Xue, Yunzhou, Wu, Bin, Jiang, Lang, Guo, Yunlong, Huang, Liping, Chen, Jianyi, Tan, Jiahui, Geng, Dechao, Luo, Birong, Hu, Wenping, Yu, Gui, Liu, Yunqi
Journal of the American Chemical Society 2012 v.134 no.27 pp. 11060-11063
air, ammonia, copper, electrical properties, geometry, graphene, melamine, nitrogen, pyridines, temperature, vapors
The ability to dope graphene is highly important for modulating electrical properties of graphene.
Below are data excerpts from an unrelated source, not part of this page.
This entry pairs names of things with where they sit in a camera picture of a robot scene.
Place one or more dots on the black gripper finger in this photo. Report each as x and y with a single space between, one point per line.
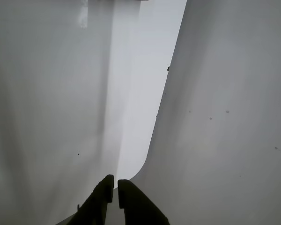
91 208
140 208

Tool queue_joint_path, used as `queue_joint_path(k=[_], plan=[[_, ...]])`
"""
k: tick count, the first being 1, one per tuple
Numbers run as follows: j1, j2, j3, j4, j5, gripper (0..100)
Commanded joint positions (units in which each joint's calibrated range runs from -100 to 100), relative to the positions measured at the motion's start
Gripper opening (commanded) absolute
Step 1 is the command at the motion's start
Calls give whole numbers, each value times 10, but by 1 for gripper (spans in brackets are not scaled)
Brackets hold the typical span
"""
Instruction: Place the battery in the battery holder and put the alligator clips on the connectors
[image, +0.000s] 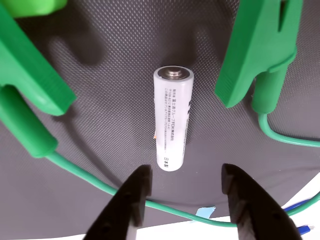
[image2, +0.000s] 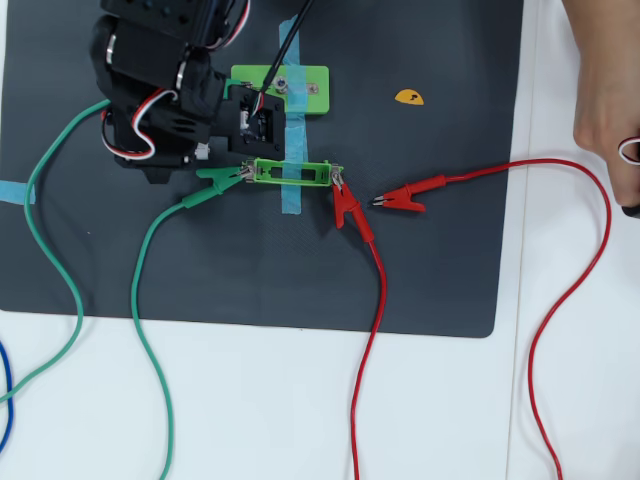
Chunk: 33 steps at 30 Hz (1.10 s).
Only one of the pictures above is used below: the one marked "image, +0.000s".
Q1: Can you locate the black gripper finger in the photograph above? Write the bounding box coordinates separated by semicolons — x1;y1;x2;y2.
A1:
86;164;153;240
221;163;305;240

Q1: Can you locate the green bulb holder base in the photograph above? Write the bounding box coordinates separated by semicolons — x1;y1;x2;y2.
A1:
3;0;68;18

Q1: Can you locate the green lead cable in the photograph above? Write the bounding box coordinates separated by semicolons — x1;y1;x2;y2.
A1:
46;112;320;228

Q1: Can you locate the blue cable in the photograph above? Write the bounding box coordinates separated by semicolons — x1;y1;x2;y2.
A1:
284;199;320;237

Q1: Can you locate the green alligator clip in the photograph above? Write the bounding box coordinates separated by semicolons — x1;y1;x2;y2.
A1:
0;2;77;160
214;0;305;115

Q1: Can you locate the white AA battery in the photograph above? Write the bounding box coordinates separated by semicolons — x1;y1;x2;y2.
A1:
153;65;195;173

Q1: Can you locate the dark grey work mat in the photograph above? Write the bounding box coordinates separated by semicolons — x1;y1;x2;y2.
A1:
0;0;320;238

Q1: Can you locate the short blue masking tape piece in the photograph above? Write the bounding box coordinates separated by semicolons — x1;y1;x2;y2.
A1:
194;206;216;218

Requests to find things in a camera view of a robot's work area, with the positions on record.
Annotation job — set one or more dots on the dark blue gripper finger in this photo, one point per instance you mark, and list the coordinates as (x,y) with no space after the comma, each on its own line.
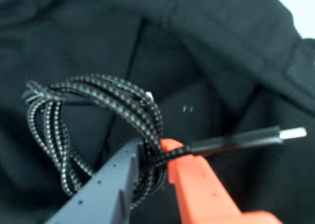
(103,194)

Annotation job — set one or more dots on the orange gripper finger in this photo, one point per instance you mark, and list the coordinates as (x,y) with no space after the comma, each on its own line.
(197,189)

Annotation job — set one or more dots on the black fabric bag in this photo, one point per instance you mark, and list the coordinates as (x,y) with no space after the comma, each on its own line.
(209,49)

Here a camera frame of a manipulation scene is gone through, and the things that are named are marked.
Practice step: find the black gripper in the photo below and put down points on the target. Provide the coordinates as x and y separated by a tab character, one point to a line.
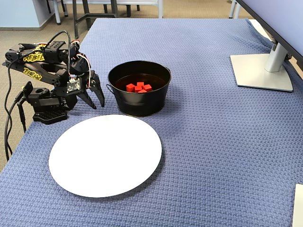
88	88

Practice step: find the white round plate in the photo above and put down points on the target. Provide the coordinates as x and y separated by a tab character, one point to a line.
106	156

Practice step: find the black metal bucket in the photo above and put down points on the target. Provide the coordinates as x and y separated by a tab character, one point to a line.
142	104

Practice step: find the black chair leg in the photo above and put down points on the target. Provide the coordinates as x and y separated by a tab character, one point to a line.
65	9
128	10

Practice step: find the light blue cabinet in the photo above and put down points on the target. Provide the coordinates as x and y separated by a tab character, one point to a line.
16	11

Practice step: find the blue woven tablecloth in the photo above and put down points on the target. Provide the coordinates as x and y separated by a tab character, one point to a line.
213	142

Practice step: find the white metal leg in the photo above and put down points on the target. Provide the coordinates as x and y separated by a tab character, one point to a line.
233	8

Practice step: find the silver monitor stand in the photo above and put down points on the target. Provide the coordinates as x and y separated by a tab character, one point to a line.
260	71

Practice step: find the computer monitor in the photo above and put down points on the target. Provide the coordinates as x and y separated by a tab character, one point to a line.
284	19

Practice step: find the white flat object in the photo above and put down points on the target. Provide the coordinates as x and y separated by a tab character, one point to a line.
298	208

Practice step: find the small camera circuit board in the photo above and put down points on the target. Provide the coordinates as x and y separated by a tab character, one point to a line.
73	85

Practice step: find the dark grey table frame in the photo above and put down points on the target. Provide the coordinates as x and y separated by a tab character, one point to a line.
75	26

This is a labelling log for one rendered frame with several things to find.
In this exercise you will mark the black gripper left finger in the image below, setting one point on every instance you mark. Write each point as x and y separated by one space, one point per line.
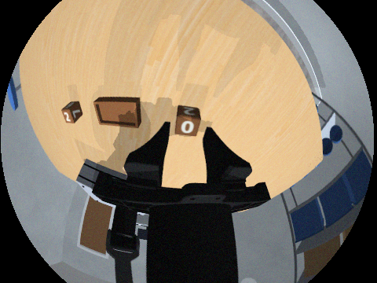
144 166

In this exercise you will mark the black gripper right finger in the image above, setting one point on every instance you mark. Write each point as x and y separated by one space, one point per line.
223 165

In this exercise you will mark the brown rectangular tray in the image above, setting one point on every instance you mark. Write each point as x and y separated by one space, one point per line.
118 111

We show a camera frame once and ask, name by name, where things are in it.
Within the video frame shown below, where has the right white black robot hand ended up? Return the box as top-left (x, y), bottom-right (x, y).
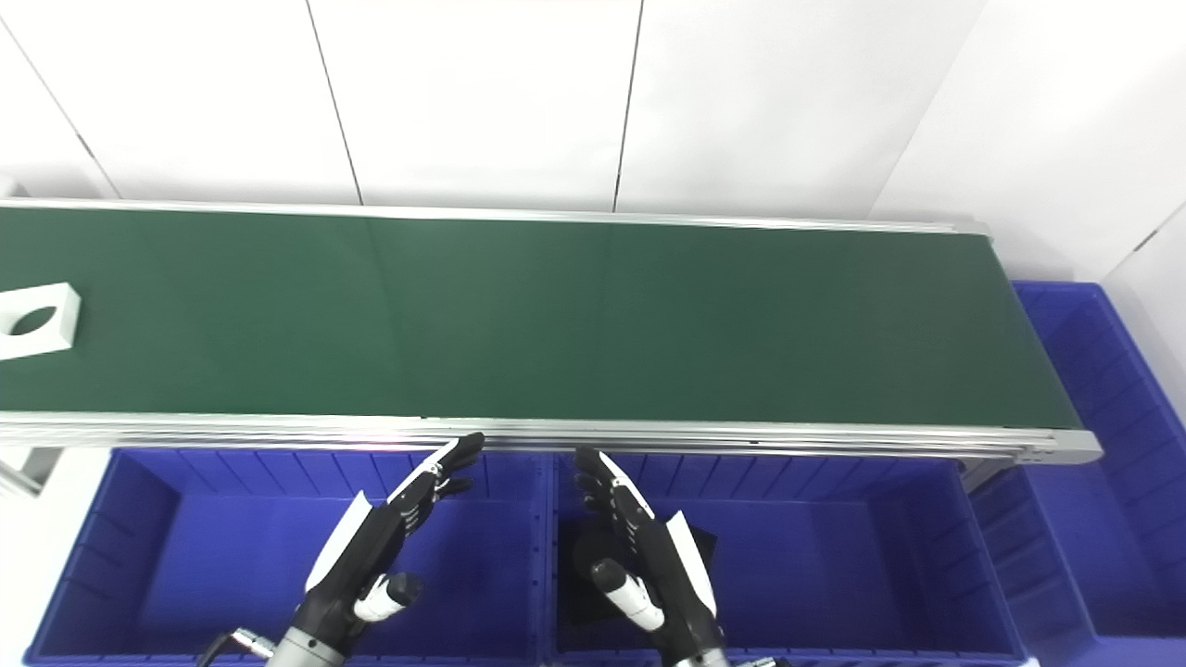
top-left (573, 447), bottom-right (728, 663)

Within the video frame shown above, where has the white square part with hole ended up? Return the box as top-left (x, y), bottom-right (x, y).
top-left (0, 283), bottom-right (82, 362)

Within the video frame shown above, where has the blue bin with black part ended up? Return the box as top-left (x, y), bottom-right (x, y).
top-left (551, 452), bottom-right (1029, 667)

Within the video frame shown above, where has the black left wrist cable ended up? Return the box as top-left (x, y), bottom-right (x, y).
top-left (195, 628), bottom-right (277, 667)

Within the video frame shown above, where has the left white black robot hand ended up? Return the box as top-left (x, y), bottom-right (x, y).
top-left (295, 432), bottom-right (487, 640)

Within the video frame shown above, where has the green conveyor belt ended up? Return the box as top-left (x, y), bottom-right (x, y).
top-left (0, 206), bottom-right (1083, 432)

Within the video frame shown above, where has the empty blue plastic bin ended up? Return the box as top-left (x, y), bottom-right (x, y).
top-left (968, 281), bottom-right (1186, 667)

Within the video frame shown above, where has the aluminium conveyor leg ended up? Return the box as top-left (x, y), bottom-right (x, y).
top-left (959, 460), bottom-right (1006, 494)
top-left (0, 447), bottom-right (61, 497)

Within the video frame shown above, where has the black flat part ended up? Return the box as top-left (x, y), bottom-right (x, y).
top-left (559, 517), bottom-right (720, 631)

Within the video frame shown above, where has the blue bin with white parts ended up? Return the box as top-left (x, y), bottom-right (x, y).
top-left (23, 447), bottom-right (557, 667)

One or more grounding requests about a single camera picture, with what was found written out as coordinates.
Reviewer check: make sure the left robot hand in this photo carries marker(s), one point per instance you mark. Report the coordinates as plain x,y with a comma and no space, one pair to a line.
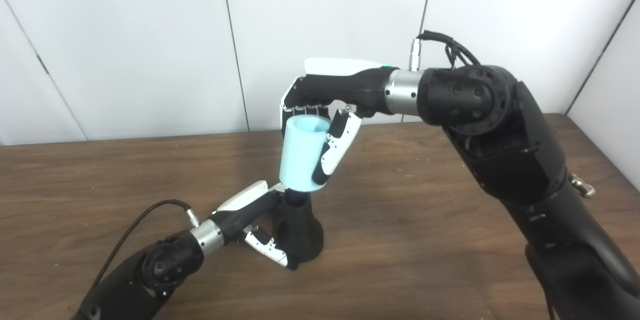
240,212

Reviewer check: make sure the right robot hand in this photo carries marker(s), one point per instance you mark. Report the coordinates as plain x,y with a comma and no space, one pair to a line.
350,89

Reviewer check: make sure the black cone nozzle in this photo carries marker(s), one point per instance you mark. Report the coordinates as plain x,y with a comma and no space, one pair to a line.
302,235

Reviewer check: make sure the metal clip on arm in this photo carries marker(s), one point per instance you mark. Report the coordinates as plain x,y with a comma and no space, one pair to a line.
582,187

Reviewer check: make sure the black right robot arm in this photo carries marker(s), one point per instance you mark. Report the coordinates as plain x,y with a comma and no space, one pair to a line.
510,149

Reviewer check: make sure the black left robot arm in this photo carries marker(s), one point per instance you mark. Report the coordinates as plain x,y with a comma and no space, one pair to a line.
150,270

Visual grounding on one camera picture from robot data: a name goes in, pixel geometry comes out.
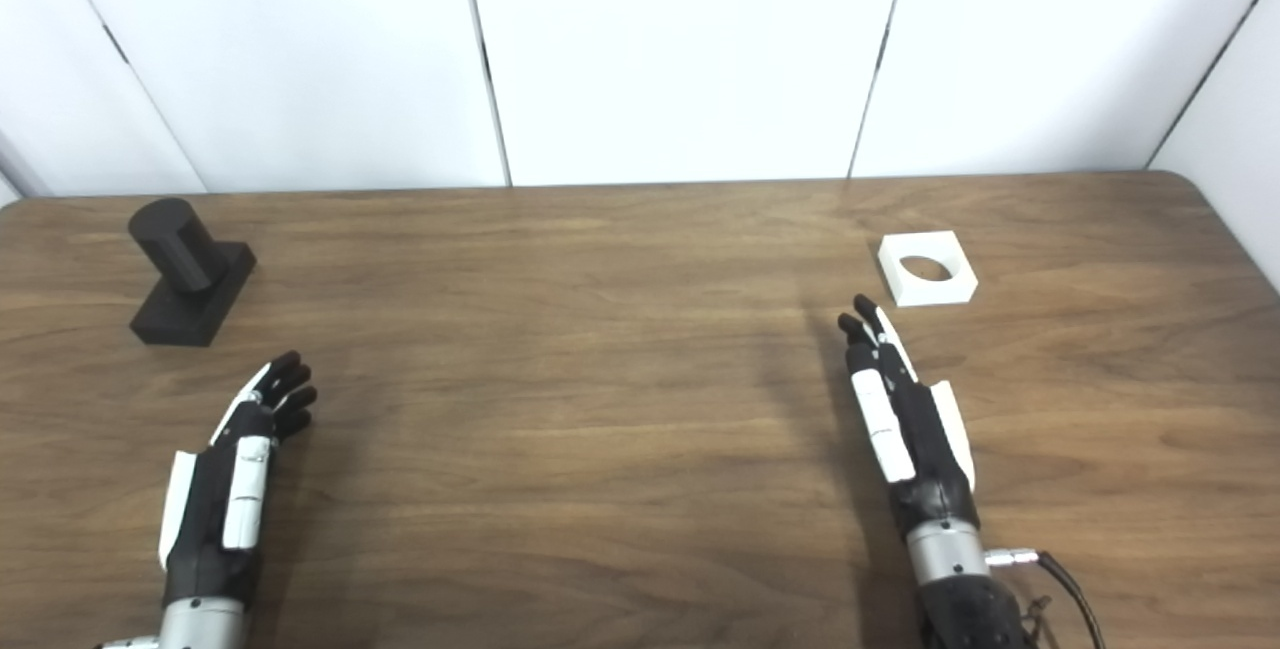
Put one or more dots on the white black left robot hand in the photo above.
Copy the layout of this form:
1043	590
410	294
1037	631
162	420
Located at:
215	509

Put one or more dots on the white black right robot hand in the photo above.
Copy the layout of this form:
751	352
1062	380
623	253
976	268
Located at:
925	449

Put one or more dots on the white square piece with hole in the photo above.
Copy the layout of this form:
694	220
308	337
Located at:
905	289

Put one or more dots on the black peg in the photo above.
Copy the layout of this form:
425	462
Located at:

However, the current route for the synthesis of N-doped graphene by chemical vapor deposition (CVD) method mainly involves high growth temperature using ammonia gas or solid reagent melamine as nitrogen sources, leading to graphene with low doping level, polycrystalline nature, high defect density and low carrier mobility. Here, we demonstrate a self-assembly approach that allows the synthesis of single-layer, single crystal and highly nitrogen-doped graphene domain arrays by self-organization of pyridine molecules on Cu surface at temperature as low as 300 °C. These N-doped graphene domains have a dominated geometric structure of tetragonal-shape, reflecting the single crystal nature confirmed by electron-diffraction measurements. The electrical measurements of these graphene domains showed their high carrier mobility, high doping level, and reliable N-doped behavior in both air and vacuum.